TL;DR: Vince introduces Talos Linux, a lightweight and secure Linux distribution designed for Kubernetes, demonstrating its installation, configuration, and management capabilities. He shows the Talos Forge tool he created to convince another indexer to try Kubernetes and KubeSpan for creating hybrid clusters. The Q&A addresses topics like control plane setup, bare metal deployment, and comparisons with other tools like Launchpad.
Opening remarks
Hello everyone, and welcome to episode 182 of Indexer Office Hours!
GRTiQ 193
Catch the GRTiQ Podcast with Julian Zawistowski, Director at Golem Foundation. Julian is a co-founder and a longtime leader at Golem, a project that has evolved and transformed since the early days, and Julian will take us inside the transformation and what Golem is doing now.
⬇️ Skip straight to the open discussion ⬇️
Repo watch
The latest updates to important repositories
Execution Layer Clients
- Reth New release v1.1.1 :
- Date: 2024-11-05 22:50:45 UTC
- This release contains performance improvements and bug fixes, such as running pruner after saving blocks.

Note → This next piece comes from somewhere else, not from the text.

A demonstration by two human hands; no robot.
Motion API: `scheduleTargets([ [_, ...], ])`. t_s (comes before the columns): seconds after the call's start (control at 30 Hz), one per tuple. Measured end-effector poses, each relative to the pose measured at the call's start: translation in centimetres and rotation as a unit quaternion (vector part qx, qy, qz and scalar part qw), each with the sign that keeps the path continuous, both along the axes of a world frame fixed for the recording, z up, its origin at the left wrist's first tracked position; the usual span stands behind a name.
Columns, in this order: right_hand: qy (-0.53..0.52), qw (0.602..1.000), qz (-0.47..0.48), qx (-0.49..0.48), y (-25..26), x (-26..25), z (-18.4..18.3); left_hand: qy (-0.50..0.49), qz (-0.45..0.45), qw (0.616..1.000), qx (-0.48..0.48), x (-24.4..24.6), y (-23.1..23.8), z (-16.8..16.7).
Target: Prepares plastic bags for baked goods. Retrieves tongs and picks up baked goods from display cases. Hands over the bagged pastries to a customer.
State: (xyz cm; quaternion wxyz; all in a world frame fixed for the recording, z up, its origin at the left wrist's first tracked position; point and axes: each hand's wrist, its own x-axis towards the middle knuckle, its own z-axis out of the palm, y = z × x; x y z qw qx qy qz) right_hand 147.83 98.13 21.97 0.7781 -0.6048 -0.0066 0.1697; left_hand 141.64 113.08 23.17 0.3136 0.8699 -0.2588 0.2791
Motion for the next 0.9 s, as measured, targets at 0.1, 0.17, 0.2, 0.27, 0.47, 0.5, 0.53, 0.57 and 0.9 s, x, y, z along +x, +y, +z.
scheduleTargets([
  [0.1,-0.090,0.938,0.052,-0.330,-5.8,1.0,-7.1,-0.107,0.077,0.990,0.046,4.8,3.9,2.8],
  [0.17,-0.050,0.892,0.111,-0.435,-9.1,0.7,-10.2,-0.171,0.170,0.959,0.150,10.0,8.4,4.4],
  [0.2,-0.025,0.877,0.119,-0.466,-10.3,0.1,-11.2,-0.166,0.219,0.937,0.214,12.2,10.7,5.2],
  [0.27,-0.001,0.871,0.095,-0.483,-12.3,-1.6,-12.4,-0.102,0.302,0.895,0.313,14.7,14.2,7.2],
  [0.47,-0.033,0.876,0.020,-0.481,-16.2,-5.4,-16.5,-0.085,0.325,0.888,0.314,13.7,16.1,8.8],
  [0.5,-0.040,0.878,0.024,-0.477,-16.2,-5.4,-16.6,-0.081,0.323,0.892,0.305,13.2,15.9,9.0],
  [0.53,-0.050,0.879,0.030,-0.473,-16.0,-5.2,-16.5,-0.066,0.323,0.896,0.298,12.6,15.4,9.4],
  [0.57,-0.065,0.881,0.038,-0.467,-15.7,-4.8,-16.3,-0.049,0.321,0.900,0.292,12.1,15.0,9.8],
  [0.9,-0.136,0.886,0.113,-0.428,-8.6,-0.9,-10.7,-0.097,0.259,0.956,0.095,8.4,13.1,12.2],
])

There are no breaking changes; however, users may experience a longer startup time on the initial restart due to the running pruner fix.
- Urgency indicator: Yellow
- Urgency reason: Important updates for performance stability.
Graph Stack
- Indexer Service & Tap Agent (RS): New releases:
- indexer-tap-agent-v1.6.0:
- Date: 2024-11-04 21:58:37 UTC
- Version 1.6.0 adds a feature to calculate unaggregated fees even if the RAV fails. No critical updates are present in this release.

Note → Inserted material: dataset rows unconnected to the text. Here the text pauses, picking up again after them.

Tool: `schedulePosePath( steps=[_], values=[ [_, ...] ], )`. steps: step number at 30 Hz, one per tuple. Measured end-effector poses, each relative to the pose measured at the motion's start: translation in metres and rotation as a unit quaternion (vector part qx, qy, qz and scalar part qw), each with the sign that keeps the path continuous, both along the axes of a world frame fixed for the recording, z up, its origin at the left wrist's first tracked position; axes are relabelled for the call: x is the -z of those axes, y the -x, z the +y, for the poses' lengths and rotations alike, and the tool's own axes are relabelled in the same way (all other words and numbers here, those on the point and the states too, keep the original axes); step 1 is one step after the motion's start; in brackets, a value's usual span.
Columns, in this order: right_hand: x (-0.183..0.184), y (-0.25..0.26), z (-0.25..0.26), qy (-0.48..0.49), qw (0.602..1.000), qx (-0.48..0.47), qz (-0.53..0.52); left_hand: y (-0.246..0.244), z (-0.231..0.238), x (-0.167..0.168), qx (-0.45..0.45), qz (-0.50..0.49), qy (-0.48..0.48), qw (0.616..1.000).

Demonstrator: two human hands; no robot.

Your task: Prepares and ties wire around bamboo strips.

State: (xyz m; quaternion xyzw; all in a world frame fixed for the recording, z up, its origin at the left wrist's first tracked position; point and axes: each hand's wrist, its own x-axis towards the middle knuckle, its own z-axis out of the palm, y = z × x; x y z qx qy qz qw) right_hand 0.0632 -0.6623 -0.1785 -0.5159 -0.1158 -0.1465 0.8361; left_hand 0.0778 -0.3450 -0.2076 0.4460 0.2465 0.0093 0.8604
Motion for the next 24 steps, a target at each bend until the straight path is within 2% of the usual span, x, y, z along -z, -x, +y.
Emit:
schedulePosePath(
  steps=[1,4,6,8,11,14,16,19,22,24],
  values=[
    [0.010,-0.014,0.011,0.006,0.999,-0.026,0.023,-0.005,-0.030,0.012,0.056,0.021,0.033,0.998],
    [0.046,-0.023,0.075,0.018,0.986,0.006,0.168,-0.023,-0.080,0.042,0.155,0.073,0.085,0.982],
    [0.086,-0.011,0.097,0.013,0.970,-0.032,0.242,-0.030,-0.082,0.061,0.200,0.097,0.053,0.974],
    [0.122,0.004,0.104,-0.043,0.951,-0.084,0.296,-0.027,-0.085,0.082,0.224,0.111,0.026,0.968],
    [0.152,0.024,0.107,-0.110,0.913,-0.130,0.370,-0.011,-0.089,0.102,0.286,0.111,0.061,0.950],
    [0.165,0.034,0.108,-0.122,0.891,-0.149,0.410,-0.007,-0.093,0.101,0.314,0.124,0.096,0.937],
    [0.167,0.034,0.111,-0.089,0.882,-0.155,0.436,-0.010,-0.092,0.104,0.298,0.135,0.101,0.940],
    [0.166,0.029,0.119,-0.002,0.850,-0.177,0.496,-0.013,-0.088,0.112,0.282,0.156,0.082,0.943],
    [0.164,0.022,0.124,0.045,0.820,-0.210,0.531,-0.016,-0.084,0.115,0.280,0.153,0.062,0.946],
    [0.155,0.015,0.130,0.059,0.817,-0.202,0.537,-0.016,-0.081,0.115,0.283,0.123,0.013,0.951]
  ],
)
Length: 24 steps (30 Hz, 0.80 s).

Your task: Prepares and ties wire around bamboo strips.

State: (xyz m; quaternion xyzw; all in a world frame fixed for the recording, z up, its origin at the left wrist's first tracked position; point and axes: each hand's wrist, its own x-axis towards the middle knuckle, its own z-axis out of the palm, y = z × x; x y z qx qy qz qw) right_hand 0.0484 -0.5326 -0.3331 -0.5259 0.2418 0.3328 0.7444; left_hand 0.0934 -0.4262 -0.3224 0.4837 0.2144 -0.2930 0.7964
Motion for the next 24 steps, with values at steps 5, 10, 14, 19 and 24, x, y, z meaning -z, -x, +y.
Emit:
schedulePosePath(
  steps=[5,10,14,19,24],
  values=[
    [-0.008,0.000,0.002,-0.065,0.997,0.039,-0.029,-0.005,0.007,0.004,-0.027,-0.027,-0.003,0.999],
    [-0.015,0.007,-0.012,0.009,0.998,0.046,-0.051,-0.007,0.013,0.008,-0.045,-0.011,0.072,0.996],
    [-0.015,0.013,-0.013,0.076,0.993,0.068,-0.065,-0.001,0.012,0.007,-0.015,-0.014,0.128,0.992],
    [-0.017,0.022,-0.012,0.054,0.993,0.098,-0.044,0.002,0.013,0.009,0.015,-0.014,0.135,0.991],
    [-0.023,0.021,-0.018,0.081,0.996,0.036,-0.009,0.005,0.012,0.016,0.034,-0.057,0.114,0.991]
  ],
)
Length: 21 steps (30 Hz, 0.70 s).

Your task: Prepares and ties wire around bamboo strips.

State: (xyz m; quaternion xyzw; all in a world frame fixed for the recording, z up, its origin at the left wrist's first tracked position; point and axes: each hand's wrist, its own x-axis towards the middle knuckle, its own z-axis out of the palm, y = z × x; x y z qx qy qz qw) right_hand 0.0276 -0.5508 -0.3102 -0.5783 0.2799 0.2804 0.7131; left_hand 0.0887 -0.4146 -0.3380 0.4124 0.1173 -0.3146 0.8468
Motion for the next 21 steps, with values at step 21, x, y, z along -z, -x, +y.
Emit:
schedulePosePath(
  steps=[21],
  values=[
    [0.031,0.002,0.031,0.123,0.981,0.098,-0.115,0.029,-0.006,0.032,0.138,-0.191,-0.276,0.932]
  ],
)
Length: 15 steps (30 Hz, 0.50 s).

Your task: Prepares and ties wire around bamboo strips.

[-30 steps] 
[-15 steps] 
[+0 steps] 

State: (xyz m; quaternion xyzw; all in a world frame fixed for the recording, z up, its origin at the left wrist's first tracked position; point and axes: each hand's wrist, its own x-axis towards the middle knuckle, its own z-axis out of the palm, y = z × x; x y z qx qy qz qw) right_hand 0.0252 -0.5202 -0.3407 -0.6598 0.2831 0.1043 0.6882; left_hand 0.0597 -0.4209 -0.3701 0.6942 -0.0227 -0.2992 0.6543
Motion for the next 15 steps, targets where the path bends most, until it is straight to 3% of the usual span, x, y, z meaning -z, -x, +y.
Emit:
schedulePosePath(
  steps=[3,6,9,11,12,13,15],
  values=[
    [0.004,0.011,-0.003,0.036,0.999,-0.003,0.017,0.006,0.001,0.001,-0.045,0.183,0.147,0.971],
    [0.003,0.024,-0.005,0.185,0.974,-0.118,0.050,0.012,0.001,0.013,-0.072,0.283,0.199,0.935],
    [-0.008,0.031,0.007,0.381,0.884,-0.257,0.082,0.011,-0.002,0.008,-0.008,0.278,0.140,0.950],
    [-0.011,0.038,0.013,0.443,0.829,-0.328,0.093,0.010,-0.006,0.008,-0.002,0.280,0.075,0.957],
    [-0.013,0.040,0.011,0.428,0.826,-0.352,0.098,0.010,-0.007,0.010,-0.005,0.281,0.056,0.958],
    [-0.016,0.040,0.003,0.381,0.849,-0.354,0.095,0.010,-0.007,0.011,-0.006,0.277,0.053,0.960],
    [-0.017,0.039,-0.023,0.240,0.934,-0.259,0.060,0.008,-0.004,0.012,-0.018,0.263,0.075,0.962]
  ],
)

- Urgency indicator: Yellow
- Urgency reason: Important for performance, not critical.
- indexer-tap-agent-v1.5.0 :
- Date: 2024-11-01 21:58:37 UTC
- Version 1.5.0 adds a sender fee tracker metric and adds a fix to recalculate all aggregations. No critical updates are present in this release.

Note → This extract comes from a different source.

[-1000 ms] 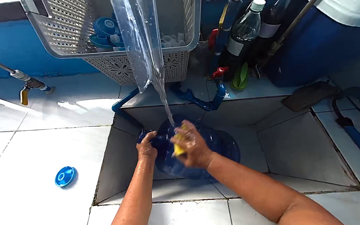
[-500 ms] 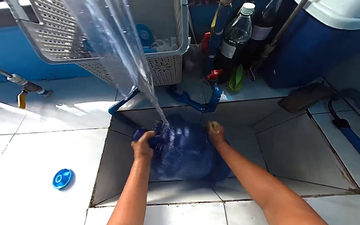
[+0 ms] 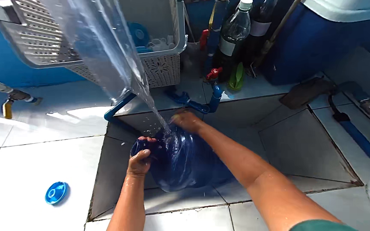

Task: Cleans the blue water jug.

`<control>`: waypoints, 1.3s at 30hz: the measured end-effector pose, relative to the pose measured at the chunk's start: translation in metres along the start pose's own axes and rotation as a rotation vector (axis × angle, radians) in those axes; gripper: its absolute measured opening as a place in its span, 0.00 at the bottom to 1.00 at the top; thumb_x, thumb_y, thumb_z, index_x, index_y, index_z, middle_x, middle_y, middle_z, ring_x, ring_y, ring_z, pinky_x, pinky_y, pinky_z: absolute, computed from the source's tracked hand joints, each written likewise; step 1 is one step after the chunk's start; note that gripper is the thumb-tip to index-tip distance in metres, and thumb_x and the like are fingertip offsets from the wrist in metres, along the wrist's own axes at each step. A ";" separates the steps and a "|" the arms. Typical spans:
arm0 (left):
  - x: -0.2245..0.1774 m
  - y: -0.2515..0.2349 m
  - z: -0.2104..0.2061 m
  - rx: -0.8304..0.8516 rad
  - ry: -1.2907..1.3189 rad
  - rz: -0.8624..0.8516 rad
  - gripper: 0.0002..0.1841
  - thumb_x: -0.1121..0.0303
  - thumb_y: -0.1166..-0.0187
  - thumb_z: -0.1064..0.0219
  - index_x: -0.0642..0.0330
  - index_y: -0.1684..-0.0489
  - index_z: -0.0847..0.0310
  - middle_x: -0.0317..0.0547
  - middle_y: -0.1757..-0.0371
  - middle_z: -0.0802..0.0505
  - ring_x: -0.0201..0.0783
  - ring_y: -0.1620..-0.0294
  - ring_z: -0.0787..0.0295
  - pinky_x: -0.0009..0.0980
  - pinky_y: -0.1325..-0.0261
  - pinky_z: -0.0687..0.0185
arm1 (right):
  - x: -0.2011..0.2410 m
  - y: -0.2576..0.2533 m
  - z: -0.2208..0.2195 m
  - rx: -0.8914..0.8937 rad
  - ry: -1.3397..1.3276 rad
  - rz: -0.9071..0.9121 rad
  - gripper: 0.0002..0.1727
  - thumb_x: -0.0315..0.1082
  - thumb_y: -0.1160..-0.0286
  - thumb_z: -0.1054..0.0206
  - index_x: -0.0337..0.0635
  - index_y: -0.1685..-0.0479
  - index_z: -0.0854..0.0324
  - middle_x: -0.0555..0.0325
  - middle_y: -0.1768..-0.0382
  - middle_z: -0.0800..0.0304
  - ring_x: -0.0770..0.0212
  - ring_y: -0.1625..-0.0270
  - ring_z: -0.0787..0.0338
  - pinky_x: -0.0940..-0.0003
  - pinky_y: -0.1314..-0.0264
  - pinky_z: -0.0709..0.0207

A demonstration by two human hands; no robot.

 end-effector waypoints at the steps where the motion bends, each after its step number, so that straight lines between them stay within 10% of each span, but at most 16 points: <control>1: -0.001 -0.003 0.010 -0.023 -0.009 0.017 0.27 0.60 0.54 0.13 0.53 0.50 0.13 0.43 0.53 0.04 0.40 0.47 0.06 0.39 0.40 0.10 | -0.053 0.008 0.000 -0.110 -0.115 -0.149 0.22 0.36 0.12 0.41 0.23 0.36 0.18 0.28 0.36 0.14 0.37 0.31 0.14 0.41 0.24 0.25; 4: -0.006 -0.013 0.029 -0.652 -0.253 0.040 0.14 0.64 0.16 0.39 0.63 0.43 0.24 0.46 0.57 0.11 0.38 0.56 0.12 0.41 0.50 0.14 | -0.148 0.050 -0.007 0.028 0.067 -0.488 0.27 0.40 0.05 0.54 0.28 0.21 0.28 0.31 0.21 0.26 0.37 0.15 0.29 0.40 0.12 0.39; 6: -0.003 -0.016 0.016 -0.858 -0.363 0.087 0.13 0.71 0.22 0.34 0.68 0.44 0.22 0.50 0.61 0.12 0.40 0.63 0.13 0.41 0.58 0.14 | -0.109 0.047 -0.012 0.083 0.184 -0.381 0.25 0.35 0.06 0.55 0.27 0.23 0.25 0.29 0.23 0.24 0.32 0.15 0.31 0.38 0.12 0.44; 9: 0.007 -0.011 -0.004 -0.455 -0.265 0.000 0.12 0.75 0.41 0.36 0.60 0.58 0.23 0.41 0.66 0.08 0.35 0.62 0.08 0.35 0.56 0.09 | -0.030 0.010 0.004 -0.053 -0.065 -0.035 0.24 0.34 0.05 0.56 0.28 0.30 0.19 0.31 0.29 0.17 0.37 0.20 0.22 0.44 0.13 0.38; 11: 0.017 -0.008 0.013 -0.246 -0.128 0.014 0.16 0.70 0.50 0.29 0.55 0.59 0.18 0.40 0.61 0.04 0.36 0.54 0.06 0.35 0.47 0.09 | -0.056 -0.002 0.006 -0.034 -0.101 -0.007 0.24 0.35 0.05 0.54 0.26 0.32 0.18 0.30 0.31 0.16 0.36 0.23 0.20 0.43 0.15 0.35; 14: 0.016 -0.004 0.039 -0.482 -0.268 0.075 0.07 0.70 0.24 0.47 0.57 0.60 0.22 0.38 0.66 0.07 0.33 0.62 0.07 0.32 0.56 0.10 | -0.185 0.051 0.001 -0.054 0.013 -0.366 0.25 0.40 0.06 0.49 0.25 0.31 0.20 0.25 0.30 0.18 0.30 0.23 0.21 0.34 0.18 0.34; 16: 0.021 0.000 0.041 -0.703 -0.518 0.273 0.15 0.63 0.13 0.41 0.67 0.41 0.22 0.49 0.56 0.09 0.38 0.56 0.11 0.38 0.51 0.14 | -0.217 0.095 0.019 -0.067 -0.192 -0.757 0.28 0.44 0.04 0.53 0.27 0.22 0.28 0.27 0.22 0.26 0.36 0.17 0.28 0.41 0.15 0.38; 20: 0.090 0.021 0.013 -0.487 -0.587 0.763 0.32 0.43 0.08 0.57 0.62 0.23 0.28 0.59 0.33 0.13 0.51 0.34 0.16 0.54 0.32 0.20 | -0.231 0.169 0.066 -0.452 -0.345 -0.955 0.29 0.49 0.11 0.41 0.32 0.26 0.24 0.32 0.31 0.19 0.41 0.30 0.18 0.41 0.27 0.26; 24: 0.177 0.052 -0.031 -0.232 -0.359 0.958 0.41 0.39 0.08 0.76 0.61 0.16 0.35 0.65 0.23 0.21 0.57 0.23 0.25 0.59 0.26 0.27 | -0.188 0.242 0.134 -0.755 -0.172 -0.872 0.30 0.47 0.14 0.36 0.31 0.25 0.27 0.35 0.36 0.17 0.47 0.38 0.16 0.46 0.33 0.23; 29: 0.216 0.074 -0.037 -0.396 -0.348 1.082 0.43 0.38 0.08 0.78 0.67 0.09 0.47 0.71 0.11 0.39 0.62 0.10 0.45 0.63 0.16 0.48 | -0.108 0.257 0.139 -0.882 0.103 -0.671 0.25 0.36 0.13 0.37 0.21 0.30 0.25 0.26 0.36 0.18 0.46 0.33 0.17 0.51 0.25 0.30; 35: 0.144 0.017 0.038 -0.012 -0.949 1.202 0.24 0.60 0.05 0.61 0.70 0.29 0.27 0.63 0.38 0.16 0.50 0.42 0.17 0.47 0.39 0.22 | -0.018 0.215 0.072 -0.831 0.418 -0.262 0.26 0.38 0.17 0.39 0.20 0.35 0.19 0.18 0.37 0.17 0.25 0.32 0.18 0.39 0.25 0.29; 39: 0.045 -0.043 -0.002 0.200 -1.181 0.791 0.30 0.53 0.04 0.55 0.77 0.28 0.25 0.73 0.25 0.20 0.64 0.21 0.26 0.60 0.19 0.37 | 0.062 0.187 0.020 -0.765 0.583 0.118 0.28 0.49 0.24 0.34 0.33 0.40 0.10 0.29 0.46 0.09 0.33 0.45 0.09 0.39 0.41 0.16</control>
Point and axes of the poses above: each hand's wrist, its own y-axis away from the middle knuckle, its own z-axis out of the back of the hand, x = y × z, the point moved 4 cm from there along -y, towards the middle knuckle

- Urgency indicator: Yellow
- Urgency reason: Important for performance, not critical.
- indexer-tap-agent-v1.4.1 :
- Date: 2024-10-30 21:58:37 UTC
- Version 1.4.1 adds a bug fix to check subgraphs before closing allocations. No critical updates are present in this release.
- Urgency indicator: Yellow
- Urgency reason: Important for performance, not critical.
- indexer-tap-agent-v1.4.0 :
- Date: 2024-10-30 21:58:37 UTC
- Version 1.4.0 adds bug fixes for initializing allocations monitor, subgraph, and refresh database before closing allocation. It also adds the ability to create allocations in parallel. No critical updates are present in this release.
- Urgency indicator: Yellow
- Urgency reason: Important for performance, not critical.
- indexer-service-v1.2.0 :
- Date: 2024-10-30 21:58:37 UTC
- Version 1.2.0 adds a feature for the system to check if the gateway is sending the value being requested, otherwise it rejects the query. No critical updates are present in this release.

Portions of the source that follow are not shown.